Is your startup ready to hire? Follow these tips to help you make the right choice.
When your startup is ready to hire an employee, there's a lot of pressure to choose the right person. If your only employee until now has been yourself, hiring just one additional person means doubling the size of your team and completely changing your work environment. Even if you already have a couple of staff members, smaller companies really feel the impact of a new hire, for better or for worse.
Whether you're looking to bring in a full-time employee or just want to hire a part-time freelancer or contract worker to help get you get things done, there's a lot to consider when inviting someone to be a part of your startup's team. Entrepreneur Susie Wang started her first business, a natural cosmetics company called 100% Pure, in 2005, and in September 2013, she launched Incville, a cloud-based communication and project management platform. As her companies grew, Wang had to expand her team and learned some valuable lessons during the hiring processes. She shared these five tips for fellow small business owners who are looking to hire: [6 Steps to Smart Hiring Decisions]
Review social media channels. When doing a background check on a potential candidate, always search the interviewees' social media sites, such as Instagram, Facebook, Twitter, etc. How they behave on social media is a good indication of what kind of person they are and how they might fit into your company's culture.
Get a sense of their personality. Since you may not have a lot of people working at your startup, it's essential that the person that you hire fits in with your company culture. Make sure to ask a lot of interpersonal questions during the interview to gauge his or her personality.
Check your ego at the door. The candidates with the biggest egos are often the type of employees who do not fit in the company culture and have issues with co-workers. It's important to always fish for how humble they are.

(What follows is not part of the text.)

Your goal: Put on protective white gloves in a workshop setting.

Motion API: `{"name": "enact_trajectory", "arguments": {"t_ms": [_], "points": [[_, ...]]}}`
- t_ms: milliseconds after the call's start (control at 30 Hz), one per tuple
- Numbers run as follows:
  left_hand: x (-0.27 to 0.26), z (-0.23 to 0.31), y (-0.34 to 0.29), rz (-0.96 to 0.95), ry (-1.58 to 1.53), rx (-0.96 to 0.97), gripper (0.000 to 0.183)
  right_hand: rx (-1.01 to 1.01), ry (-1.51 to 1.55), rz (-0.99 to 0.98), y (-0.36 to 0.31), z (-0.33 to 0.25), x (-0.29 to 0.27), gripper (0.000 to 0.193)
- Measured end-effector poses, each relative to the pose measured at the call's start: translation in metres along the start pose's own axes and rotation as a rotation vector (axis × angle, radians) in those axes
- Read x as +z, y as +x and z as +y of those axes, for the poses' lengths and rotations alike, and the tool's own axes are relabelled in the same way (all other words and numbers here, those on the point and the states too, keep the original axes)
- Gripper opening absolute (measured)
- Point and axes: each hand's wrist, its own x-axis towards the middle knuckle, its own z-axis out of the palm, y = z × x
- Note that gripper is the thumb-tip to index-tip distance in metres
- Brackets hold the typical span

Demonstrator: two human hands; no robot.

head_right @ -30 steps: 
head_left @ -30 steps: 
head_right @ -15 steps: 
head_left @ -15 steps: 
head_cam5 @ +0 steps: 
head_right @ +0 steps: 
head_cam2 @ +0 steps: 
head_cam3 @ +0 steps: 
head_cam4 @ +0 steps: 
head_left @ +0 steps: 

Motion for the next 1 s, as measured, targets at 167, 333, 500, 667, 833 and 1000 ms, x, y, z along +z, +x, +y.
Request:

Call more than the references given. Instead of just calling the references that the applicant provides, you may want to consider doing your own digging and calling their previous employer directly if they are not working there anymore. Ask to connect with their direct managers instead of relying on the references that they submitted.
Not all hires are a good fit: Nobody's perfect. If you do make a bad hire, it's better to cut bait and end the employment as soon as possible before investing too much time trying to fix the problems. As a small business owner, you have enough on your plate, so you don't want to add a challenging employee to your list of tasks.